▸ What is required: Among the following entries, how many lines hold the string "screwdriver"? State only the number.

▸ Record extracts:
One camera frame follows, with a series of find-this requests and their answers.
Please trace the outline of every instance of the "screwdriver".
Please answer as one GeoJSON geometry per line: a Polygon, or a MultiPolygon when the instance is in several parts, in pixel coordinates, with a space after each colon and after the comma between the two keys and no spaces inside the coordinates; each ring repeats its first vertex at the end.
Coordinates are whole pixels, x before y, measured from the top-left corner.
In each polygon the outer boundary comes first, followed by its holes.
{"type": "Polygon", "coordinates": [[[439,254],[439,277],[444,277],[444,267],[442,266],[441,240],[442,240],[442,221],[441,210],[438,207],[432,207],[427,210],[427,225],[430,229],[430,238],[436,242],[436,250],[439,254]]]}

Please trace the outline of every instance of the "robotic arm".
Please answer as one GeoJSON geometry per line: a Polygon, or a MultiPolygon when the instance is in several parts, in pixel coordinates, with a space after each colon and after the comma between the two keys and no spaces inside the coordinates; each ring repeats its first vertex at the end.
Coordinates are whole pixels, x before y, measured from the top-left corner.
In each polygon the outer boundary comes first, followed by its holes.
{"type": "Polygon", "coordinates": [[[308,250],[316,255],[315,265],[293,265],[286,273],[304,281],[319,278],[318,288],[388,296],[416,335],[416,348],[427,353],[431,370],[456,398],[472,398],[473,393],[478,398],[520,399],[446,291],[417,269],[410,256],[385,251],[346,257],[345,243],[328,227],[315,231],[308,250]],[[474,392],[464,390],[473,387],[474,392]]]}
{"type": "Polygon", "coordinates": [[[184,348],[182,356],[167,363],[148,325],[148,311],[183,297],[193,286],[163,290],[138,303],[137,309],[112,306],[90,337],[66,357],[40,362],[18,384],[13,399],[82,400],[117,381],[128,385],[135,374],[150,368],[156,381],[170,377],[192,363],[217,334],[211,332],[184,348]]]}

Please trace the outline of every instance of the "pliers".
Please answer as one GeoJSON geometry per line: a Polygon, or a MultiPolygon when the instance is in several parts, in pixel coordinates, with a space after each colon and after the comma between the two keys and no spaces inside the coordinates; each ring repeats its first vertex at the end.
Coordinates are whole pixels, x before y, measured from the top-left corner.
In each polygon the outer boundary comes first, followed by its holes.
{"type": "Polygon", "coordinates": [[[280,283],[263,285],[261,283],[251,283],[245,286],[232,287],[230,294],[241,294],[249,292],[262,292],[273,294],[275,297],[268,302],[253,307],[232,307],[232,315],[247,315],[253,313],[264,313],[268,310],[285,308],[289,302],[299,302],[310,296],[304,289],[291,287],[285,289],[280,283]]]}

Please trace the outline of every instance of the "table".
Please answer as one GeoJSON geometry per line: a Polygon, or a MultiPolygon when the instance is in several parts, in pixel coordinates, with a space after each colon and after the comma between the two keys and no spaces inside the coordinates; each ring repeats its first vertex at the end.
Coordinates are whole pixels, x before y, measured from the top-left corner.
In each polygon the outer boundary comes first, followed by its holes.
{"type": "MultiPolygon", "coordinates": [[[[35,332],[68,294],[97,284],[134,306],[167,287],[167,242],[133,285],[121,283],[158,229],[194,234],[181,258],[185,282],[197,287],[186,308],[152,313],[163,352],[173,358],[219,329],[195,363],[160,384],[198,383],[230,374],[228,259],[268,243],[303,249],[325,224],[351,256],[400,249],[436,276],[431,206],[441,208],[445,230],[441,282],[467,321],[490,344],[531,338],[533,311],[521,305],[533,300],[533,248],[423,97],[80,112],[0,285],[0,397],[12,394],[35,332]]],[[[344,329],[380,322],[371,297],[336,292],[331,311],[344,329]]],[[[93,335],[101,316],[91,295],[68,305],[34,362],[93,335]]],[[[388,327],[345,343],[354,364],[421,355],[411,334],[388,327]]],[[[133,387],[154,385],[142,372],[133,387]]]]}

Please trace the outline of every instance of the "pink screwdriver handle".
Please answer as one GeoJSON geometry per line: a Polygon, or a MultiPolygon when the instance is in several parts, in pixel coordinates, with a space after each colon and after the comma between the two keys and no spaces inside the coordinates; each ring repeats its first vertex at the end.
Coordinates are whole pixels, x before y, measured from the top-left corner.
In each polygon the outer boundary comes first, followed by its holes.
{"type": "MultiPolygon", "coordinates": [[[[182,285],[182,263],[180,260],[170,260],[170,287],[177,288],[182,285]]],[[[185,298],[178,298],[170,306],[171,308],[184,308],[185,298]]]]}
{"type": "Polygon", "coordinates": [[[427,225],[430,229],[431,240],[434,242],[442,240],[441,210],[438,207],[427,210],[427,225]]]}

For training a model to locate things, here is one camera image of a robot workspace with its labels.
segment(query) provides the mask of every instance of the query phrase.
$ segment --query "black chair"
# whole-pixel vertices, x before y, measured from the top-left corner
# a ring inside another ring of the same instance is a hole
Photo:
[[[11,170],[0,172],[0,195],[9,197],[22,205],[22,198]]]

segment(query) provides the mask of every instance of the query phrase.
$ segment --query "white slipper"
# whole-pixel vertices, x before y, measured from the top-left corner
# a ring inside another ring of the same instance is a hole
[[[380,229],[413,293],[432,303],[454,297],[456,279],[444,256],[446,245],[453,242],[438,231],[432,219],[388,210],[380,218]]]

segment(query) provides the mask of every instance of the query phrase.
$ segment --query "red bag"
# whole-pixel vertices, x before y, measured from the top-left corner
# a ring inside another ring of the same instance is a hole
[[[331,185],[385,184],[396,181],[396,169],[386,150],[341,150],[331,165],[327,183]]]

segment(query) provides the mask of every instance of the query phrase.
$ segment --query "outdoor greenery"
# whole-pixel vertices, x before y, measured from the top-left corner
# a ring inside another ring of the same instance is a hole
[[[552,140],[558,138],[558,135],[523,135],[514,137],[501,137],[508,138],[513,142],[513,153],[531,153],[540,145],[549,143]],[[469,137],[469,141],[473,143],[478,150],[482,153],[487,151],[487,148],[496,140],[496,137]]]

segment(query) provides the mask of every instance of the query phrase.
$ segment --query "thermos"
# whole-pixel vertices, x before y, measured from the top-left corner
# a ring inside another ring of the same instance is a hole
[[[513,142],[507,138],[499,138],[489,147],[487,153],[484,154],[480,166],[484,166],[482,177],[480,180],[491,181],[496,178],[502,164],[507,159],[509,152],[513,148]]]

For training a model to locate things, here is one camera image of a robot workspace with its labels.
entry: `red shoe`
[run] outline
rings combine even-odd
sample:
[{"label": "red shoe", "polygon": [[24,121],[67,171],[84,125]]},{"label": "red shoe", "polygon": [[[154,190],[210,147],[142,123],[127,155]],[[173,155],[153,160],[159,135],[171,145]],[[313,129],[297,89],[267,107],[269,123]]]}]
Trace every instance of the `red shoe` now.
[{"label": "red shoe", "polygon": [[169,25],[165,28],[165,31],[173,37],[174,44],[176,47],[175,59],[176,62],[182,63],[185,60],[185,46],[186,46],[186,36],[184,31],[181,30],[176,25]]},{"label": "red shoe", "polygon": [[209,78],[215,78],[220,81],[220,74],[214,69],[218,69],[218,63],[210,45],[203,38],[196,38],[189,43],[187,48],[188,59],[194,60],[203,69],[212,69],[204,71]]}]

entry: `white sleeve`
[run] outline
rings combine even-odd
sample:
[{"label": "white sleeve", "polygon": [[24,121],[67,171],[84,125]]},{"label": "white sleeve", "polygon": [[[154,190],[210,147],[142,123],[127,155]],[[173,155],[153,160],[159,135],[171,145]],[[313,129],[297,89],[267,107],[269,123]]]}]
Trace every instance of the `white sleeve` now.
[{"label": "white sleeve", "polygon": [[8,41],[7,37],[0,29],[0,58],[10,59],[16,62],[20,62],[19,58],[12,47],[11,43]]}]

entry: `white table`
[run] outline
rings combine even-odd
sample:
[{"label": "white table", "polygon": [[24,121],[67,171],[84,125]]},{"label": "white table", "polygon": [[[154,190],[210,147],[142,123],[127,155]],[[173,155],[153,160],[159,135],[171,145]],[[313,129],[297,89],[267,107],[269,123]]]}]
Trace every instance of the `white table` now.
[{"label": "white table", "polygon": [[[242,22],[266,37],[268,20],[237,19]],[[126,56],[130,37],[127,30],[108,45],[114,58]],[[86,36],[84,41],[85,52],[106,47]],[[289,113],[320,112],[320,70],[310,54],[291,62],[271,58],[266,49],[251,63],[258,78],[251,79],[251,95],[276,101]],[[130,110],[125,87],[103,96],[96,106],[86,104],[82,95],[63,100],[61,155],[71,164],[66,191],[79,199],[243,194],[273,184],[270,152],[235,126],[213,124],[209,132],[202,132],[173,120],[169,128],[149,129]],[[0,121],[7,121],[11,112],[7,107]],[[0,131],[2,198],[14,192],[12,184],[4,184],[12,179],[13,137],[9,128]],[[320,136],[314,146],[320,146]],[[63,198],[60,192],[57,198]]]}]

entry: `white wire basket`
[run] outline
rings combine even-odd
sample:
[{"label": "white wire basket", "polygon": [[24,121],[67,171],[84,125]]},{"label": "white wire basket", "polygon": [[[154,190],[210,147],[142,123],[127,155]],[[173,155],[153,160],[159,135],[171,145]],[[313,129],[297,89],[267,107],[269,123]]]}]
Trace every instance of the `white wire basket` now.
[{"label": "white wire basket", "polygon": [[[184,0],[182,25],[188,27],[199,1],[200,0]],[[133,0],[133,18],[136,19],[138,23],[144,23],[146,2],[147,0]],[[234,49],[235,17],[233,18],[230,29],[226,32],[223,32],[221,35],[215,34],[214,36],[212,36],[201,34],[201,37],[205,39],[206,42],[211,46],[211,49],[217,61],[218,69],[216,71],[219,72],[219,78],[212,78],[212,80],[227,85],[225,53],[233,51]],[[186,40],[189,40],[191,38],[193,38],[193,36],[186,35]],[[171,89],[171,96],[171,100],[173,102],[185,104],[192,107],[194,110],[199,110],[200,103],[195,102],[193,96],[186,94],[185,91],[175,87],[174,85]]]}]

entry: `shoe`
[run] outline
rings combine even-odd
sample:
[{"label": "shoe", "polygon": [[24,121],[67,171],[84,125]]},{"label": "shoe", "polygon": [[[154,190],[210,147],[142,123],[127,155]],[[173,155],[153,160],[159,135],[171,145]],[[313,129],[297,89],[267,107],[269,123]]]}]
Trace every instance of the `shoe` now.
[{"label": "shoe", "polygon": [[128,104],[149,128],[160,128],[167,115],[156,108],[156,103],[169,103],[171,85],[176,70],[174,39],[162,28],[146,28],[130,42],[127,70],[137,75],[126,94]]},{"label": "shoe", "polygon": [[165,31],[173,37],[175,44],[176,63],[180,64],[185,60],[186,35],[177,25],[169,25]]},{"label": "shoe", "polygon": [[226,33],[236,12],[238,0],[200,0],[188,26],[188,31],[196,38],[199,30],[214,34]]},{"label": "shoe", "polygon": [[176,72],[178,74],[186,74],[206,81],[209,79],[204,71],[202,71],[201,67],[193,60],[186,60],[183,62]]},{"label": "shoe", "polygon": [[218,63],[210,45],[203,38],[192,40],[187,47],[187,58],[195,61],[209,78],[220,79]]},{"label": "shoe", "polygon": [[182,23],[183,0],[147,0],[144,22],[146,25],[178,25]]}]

▸ Answer space: 2